## WHAT IS NEEDED
Give again, unaltered, the lines of the listing below that run from the line having "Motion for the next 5" through the line having "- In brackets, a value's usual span".

## DATASET CONTENT
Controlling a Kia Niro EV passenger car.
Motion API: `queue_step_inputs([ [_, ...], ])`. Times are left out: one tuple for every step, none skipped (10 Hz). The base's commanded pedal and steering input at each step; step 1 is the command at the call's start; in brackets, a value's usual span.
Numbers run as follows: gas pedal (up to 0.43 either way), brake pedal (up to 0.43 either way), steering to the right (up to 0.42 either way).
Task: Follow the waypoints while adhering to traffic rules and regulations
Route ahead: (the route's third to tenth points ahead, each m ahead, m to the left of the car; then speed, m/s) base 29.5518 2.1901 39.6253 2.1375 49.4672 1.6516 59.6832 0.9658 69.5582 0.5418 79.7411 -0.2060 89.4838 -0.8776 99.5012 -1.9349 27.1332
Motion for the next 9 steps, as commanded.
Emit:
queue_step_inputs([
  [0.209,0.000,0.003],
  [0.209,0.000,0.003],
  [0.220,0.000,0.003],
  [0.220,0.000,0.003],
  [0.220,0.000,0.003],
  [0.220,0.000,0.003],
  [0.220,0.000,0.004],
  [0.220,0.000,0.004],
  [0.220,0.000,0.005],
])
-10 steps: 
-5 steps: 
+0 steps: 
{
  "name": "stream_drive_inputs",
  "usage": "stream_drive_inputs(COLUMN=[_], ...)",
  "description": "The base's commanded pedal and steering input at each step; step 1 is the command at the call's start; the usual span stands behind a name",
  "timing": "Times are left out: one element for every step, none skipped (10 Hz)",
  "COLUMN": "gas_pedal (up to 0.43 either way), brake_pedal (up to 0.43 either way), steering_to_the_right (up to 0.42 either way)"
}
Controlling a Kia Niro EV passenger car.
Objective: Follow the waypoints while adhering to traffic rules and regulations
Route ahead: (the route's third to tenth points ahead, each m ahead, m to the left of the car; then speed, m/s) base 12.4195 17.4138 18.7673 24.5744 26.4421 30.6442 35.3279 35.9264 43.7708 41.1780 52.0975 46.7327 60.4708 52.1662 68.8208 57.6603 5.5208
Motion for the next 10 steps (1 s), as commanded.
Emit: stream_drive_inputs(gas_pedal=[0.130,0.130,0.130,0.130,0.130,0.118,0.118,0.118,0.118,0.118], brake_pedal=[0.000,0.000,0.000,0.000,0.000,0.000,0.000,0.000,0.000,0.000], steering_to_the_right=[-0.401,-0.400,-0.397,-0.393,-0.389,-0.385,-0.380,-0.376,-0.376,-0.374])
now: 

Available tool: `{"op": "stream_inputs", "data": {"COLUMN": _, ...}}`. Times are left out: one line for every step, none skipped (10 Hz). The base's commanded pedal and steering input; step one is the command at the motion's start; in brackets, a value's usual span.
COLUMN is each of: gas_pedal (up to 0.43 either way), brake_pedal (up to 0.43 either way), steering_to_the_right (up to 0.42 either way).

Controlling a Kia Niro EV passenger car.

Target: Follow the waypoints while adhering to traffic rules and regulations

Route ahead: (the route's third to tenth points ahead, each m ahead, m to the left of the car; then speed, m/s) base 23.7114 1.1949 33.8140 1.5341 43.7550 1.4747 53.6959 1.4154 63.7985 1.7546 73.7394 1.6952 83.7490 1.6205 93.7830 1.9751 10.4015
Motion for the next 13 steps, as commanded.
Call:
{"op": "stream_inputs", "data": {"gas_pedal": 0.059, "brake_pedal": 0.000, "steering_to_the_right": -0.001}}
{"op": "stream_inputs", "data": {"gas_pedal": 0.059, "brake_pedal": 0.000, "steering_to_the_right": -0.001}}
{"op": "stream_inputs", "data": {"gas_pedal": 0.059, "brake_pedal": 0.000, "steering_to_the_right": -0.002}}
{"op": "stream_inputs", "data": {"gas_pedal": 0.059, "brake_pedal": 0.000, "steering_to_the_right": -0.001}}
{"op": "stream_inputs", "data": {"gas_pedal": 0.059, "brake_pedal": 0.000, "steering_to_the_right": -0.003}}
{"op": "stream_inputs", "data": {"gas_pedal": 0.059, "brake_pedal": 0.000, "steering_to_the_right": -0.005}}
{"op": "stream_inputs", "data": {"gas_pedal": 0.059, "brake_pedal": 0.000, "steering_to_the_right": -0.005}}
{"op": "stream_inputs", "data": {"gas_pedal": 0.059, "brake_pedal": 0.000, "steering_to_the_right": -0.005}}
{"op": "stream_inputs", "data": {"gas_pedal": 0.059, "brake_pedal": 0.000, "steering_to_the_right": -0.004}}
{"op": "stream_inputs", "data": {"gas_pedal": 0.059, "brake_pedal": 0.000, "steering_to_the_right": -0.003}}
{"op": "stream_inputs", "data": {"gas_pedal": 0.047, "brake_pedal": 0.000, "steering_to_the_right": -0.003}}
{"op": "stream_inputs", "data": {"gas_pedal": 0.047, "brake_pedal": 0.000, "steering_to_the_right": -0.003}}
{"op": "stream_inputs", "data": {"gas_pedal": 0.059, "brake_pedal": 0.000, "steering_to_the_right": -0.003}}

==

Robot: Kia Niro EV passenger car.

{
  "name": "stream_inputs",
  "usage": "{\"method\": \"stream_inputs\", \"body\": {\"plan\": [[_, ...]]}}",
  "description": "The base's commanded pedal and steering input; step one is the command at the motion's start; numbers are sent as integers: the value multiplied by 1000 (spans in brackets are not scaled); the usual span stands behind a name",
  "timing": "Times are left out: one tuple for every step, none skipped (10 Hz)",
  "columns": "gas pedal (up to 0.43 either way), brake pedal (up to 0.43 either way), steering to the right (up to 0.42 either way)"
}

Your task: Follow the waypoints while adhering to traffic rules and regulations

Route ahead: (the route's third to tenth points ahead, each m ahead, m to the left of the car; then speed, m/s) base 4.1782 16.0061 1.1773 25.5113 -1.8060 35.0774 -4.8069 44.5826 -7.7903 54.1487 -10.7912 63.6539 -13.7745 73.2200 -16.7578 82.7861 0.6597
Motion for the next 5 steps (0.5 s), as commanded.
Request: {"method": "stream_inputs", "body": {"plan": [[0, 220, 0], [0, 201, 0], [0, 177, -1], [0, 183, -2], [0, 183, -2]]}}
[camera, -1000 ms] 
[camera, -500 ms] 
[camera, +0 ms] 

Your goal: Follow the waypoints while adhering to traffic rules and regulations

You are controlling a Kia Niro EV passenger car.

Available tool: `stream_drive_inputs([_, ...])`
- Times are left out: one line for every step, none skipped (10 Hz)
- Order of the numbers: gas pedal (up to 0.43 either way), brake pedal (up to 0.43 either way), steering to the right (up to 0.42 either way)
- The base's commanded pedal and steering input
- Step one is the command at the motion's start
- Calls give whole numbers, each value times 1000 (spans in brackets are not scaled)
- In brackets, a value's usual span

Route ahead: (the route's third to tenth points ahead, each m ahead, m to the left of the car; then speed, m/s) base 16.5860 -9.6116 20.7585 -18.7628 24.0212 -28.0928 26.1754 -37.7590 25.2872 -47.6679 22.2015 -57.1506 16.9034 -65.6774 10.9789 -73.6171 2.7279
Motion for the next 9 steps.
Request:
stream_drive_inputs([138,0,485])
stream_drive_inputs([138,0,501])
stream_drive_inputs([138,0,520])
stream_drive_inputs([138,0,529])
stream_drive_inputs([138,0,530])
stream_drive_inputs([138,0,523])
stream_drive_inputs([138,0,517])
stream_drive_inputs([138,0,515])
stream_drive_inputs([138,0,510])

## SOLUTION FOR THIS EXERCISE
Motion for the next 5 steps (0.5 s), as commanded.
Request: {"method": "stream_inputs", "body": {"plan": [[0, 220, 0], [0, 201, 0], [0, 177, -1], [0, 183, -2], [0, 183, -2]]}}
[camera, -1000 ms] 
[camera, -500 ms] 
[camera, +0 ms] 

Your goal: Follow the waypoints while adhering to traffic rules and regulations

You are controlling a Kia Niro EV passenger car.

Available tool: `stream_drive_inputs([_, ...])`
- Times are left out: one line for every step, none skipped (10 Hz)
- Order of the numbers: gas pedal (up to 0.43 either way), brake pedal (up to 0.43 either way), steering to the right (up to 0.42 either way)
- The base's commanded pedal and steering input
- Step one is the command at the motion's start
- Calls give whole numbers, each value times 1000 (spans in brackets are not scaled)
- In brackets, a value's usual span

There is nothing further to add to the answer.